Kindred Healthcare, Inc. (“Kindred”) (NYSE:KND) announced that
it has completed the previously announced acquisition of RehabCare
Group, Inc. (“RehabCare”) (formerly NYSE:RHB) (the “Merger”). Upon
consummation of the Merger, each issued and outstanding share of
RehabCare common stock was converted into the right to receive
0.471 of a share of Kindred common stock and $26 per share in cash,
without interest (the “Merger Consideration”). Kindred will issue
approximately 12 million shares in connection with the Merger.

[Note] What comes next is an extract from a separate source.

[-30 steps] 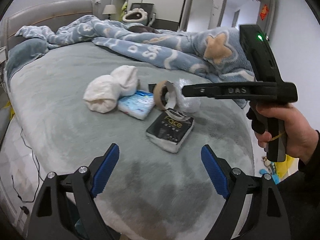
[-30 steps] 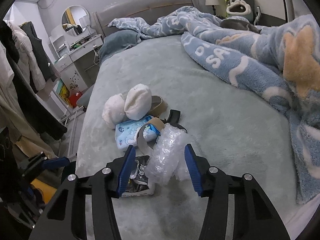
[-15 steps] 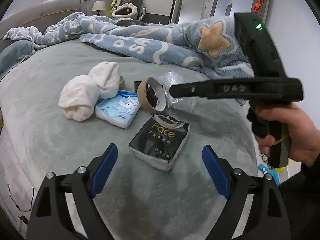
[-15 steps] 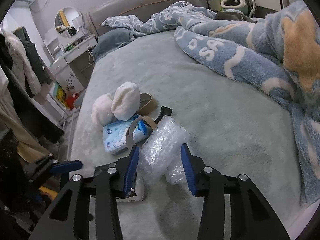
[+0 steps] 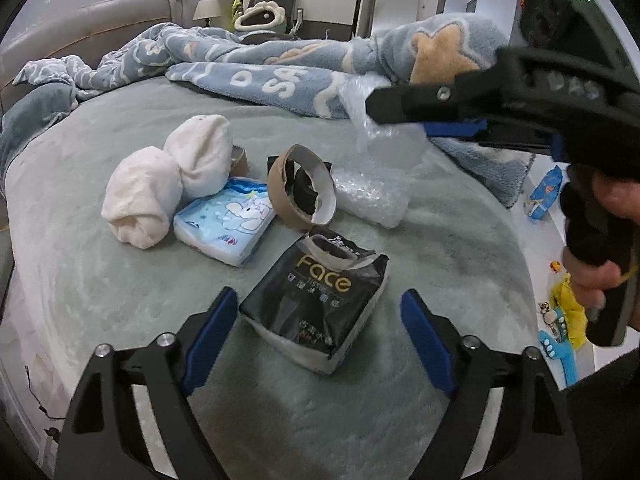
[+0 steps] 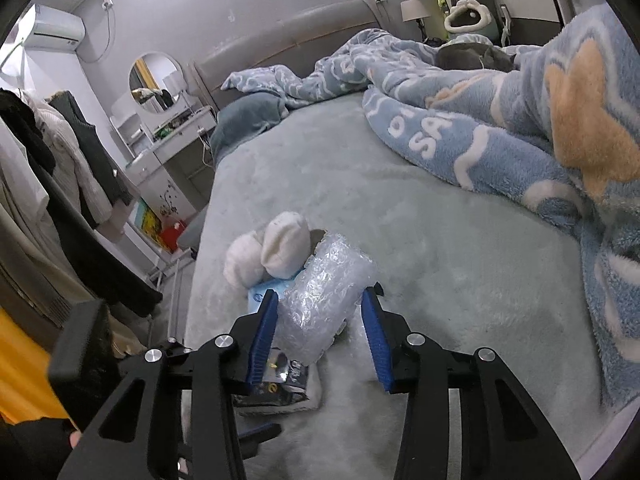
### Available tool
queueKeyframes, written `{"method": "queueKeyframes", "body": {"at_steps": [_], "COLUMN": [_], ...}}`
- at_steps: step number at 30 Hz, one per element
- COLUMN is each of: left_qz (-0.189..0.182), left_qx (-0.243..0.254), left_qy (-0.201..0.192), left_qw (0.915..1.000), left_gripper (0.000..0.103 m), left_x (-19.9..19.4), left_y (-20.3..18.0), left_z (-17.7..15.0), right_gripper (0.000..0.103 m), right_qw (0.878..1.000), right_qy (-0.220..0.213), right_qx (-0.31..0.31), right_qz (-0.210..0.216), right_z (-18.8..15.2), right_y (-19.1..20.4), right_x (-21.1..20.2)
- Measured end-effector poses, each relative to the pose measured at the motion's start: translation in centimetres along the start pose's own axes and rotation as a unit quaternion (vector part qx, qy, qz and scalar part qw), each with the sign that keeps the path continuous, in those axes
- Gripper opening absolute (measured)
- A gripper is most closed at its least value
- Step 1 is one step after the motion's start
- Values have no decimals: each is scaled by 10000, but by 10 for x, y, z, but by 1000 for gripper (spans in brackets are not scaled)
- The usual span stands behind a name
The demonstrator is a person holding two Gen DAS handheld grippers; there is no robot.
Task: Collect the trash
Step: 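Close the left tool on the black 'Face' mask packet, then carry the packet to the bin and open the left tool while the right tool carries the bubble wrap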
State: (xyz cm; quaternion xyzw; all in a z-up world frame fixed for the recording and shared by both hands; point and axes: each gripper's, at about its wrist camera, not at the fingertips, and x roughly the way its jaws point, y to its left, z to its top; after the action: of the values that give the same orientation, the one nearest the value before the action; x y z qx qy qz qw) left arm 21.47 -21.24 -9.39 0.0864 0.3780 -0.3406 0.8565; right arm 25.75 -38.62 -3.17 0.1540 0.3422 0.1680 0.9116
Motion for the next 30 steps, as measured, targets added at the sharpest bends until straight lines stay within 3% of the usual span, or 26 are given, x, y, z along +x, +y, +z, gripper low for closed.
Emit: {"method": "queueKeyframes", "body": {"at_steps": [6,18,30], "left_qz": [-109,44,209], "left_qx": [-31,-99,-309], "left_qy": [64,16,-234], "left_qw": [9999,9999,9990], "left_gripper": [78,66,66], "left_x": [9,1,-37], "left_y": [-5,-5,25], "left_z": [4,-1,-10], "right_gripper": [44,44,44], "right_qw": [9999,9997,9996], "right_qy": [86,89,-199], "right_qx": [26,55,-111], "right_qz": [-59,-206,167], "right_z": [-1,-2,17], "right_y": [1,-2,52], "right_x": [5,12,20]}}
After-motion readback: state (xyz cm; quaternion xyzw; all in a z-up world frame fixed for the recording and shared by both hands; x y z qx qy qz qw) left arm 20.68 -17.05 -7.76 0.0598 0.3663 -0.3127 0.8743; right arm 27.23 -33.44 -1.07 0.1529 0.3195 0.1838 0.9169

As a result of the Merger, Kindred is the largest and most
diversified post-acute healthcare services company in the United
States based upon revenues with operations in 46 states. On June 1,
2011, the combined company operated 121 long-term acute care
(“LTAC”) hospitals, 118 inpatient rehabilitation facilities
(“IRFs”) (primarily hospital-based units), 224 nursing and
rehabilitation centers and is the largest provider of
rehabilitation therapy contract services with approximately 1,870
rehabilitation therapy contracts. Following the Merger, Kindred
will have approximately 76,000 employees.
New Credit Facilities
In connection with the Merger, Kindred announced today that it
entered into a new $650 million senior secured asset-based
revolving credit facility (the “ABL Facility”), a new $700 million
senior secured term loan facility (the “Term Loan Facility”) and
successfully completed its private placement of $550 million senior
notes due 2019 (the “Notes”). Kindred used proceeds from the ABL
Facility, the Term Loan Facility and the Notes to pay the Merger
Consideration, repay all amounts outstanding under Kindred’s and
RehabCare’s existing credit facilities and to pay transaction
costs. The ABL Facility and the Term Loan Facility have incremental
facility capacity in an aggregate amount between the two facilities
of $200 million, subject to meeting certain conditions, including a
specified senior secured leverage ratio.
All obligations under the ABL Facility and the Term Loan
Facility are fully and unconditionally guaranteed, subject to
certain exceptions, by substantially all of Kindred’s existing and
future direct and indirect domestic 100% owned subsidiaries, as
well as certain non-100% owned domestic subsidiaries as Kindred may
determine from time to time in Kindred’s sole discretion. The Notes
are guaranteed by substantially all of Kindred’s domestic 100%
owned subsidiaries.
The agreements governing the ABL Facility, the Term Loan
Facility and the Notes include a number of restrictive covenants
that, among other things and subject to certain exceptions and
baskets, impose operating and financial restrictions on Kindred and
its restricted subsidiaries. In addition, Kindred is required to
comply with a minimum fixed charge coverage ratio and a maximum
total leverage ratio. These financing agreements also contain
customary affirmative covenants and events of default.
ABL Facility
The ABL Facility has a five year tenor and is secured by a first
priority lien on eligible accounts receivable, cash, deposit
accounts, and certain other assets and property and proceeds from
the foregoing (the “First Priority ABL Collateral”). The ABL
Facility has a second priority lien on substantially all of the
other assets and properties of the combined company. As of the
closing of the Merger, Kindred had approximately $275 million
outstanding on the ABL Facility. In addition, approximately $13
million of letters of credit were issued under the ABL Facility to
backstop outstanding letters of credit previously issued by
RehabCare under its terminated credit facility.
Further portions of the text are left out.